At useR!, Jonty Rougier talked about nomograms, a once popular visualisation that has fallen by the wayside with the rise of computers. I’d seen a few before, but hadn’t understood how they worked or why you’d want to use them. Anyway, since that talk I’ve been digging around in biology books from the 60s and 70s, and it seems they are full of them. So for those of you who haven’t seen the talk, here’s how they work.
A basic nomogram consists of three scales. By reading off known values from two of the scales, you can estimate a third one. Here’s an example I found in the ICRP‘s reference manual.
It’s difficult to measure people’s skin surface area, but height and bodyweight are very straightforward. To use the nomogram, you place a ruler (or other straight edge) on the height* and weight scales and read of the point where the ruler crosses the surface area scale. I’m 177cm tall and weigh 72kg, so according to this, my estimated skin surface area is 1.89m2.
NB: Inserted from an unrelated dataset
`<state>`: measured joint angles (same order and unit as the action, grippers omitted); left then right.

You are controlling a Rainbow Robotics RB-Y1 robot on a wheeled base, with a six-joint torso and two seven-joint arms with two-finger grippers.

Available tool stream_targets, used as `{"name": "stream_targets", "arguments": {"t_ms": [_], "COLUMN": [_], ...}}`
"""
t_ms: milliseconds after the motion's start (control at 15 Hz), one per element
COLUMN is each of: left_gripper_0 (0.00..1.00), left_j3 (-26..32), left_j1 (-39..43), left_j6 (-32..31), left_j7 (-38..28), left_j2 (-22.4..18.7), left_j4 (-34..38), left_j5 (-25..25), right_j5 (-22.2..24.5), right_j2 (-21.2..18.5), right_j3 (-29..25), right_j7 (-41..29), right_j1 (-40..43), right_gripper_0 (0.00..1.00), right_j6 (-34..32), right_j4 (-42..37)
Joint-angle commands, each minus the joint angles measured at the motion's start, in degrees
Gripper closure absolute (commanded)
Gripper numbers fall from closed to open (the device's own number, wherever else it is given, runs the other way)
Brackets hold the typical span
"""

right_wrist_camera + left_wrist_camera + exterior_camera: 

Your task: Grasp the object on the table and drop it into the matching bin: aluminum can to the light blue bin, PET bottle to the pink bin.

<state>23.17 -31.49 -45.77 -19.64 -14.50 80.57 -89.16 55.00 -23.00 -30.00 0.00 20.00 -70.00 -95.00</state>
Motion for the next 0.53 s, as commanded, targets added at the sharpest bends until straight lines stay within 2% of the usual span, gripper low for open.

Of course nowadays, the standard way to solve this sort of problem is to write a function. Jonty suggested that the main modern use of nomograms is in fieldwork situations, where computers aren’t handily available. (His case study was Kenyan vets trying to estimate the weight of donkeys form there height and girth.)
Altman and Dittmer’s Respiration and Circulation has many more pretty nomograms. I was particularly impressed by those on blood pH, reproduced below for your pleasure.
Your homework is to dig out a pre-1980 textbook and hunt for more nomograms.
*Gruesomely, the fact that the scale is labelled “length” rather than “height” makes me suspect that the bodies that provided the data were in a permanent lying down position – that is, they were corpses.